Lo studio ha rilevato che livelli più elevati di solitudine al basale erano fortemente associati a un rischio più elevato di T2D se misurato 20 anni dopo. Dopo aver adattato l’età, il sesso e il livello di istruzione, hanno scoperto che i partecipanti che hanno risposto “molto” alla domanda se si erano sentiti soli avevano il doppio delle probabilità di sviluppare T2D rispetto a quelli che non si sentivano soli. Ulteriori analisi hanno mostrato che questa relazione non è stata alterata dalla presenza di depressione, insonnia da sonno o insonnia terminale, sebbene il team abbia trovato prove di un collegamento con l’insonnia da mantenimento del sonno.

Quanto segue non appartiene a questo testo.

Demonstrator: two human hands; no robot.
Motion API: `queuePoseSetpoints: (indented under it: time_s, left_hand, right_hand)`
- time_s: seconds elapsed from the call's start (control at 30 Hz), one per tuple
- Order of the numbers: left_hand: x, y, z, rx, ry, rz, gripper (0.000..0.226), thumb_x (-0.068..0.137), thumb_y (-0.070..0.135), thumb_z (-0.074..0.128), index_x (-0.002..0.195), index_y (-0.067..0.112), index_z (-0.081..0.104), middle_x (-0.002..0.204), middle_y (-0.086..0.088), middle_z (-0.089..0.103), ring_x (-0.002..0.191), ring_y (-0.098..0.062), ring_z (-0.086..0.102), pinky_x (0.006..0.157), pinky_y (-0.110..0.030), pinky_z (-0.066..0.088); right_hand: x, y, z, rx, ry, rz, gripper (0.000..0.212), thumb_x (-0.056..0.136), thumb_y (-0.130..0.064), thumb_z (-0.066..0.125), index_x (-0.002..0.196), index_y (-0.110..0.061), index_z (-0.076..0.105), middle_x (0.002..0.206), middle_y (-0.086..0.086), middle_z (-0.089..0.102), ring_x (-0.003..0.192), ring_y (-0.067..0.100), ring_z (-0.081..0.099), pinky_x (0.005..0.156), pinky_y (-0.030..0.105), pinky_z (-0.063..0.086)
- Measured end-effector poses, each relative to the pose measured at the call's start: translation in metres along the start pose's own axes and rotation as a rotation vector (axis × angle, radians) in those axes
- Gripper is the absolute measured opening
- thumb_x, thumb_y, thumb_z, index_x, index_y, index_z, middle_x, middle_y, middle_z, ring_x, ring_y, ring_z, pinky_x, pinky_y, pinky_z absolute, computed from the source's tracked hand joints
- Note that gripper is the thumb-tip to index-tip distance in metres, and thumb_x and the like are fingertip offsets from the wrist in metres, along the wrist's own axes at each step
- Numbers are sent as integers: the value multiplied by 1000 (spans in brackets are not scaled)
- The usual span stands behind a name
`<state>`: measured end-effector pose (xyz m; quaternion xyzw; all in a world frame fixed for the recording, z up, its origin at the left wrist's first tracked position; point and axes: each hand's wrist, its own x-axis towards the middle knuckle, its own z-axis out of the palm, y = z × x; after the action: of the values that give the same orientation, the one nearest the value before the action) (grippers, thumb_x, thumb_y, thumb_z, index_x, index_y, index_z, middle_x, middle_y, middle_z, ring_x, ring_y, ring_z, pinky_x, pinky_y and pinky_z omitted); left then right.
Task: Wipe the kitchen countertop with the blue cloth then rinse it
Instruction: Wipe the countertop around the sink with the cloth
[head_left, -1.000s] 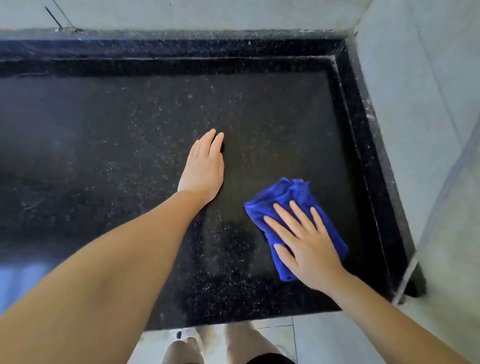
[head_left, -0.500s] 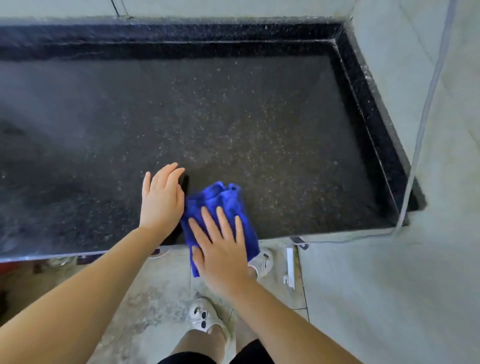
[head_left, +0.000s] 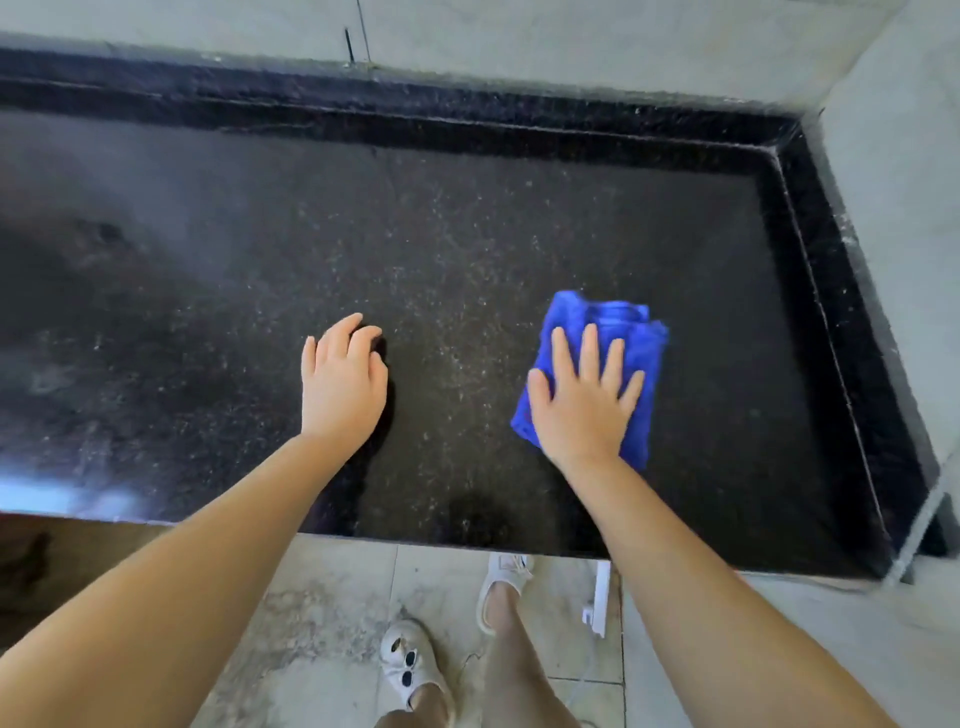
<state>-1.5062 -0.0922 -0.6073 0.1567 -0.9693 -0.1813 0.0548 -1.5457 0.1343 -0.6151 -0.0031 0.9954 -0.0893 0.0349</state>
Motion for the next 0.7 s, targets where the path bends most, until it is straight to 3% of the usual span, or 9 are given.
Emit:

Sebbene il loro studio non abbia esaminato i meccanismi esatti coinvolti, i ricercatori osservano che il supporto sociale, l’influenza e l’impegno possono avere effetti positivi sui comportamenti che promuovono la salute. Ad esempio, i consigli e il supporto di un amico possono influenzare le scelte relative alla salute di un individuo e avere un effetto positivo sulla dieta, sul livello di attività fisica e sui sentimenti generali di stress. Un minor numero di legami sociali e la mancanza di queste influenze positive possono rendere le persone sole più vulnerabili a comportamenti che potrebbero aumentare il rischio di sviluppare il DMT2.
I ricercatori consigliano che la solitudine dovrebbe essere inclusa nelle linee guida cliniche relative al T2D. Dicono: “È importante che gli operatori sanitari siano aperti al dialogo sulle preoccupazioni di un individuo durante le consultazioni cliniche, anche per quanto riguarda la solitudine e l’interazione sociale”.
Gli autori raccomandano di condurre ulteriori ricerche sui meccanismi in gioco nel legame tra solitudine e DT2, nonché sui ruoli giocati dall’insonnia e dalla depressione. Concludono: “Le domande a cui rispondere sono la misura in cui la solitudine porta all’attivazione di risposte allo stress, la misura in cui la solitudine influisce sui comportamenti legati alla salute e, soprattutto, come questi due percorsi interagiscono in termini di contributo a un aumento del rischio di T2D.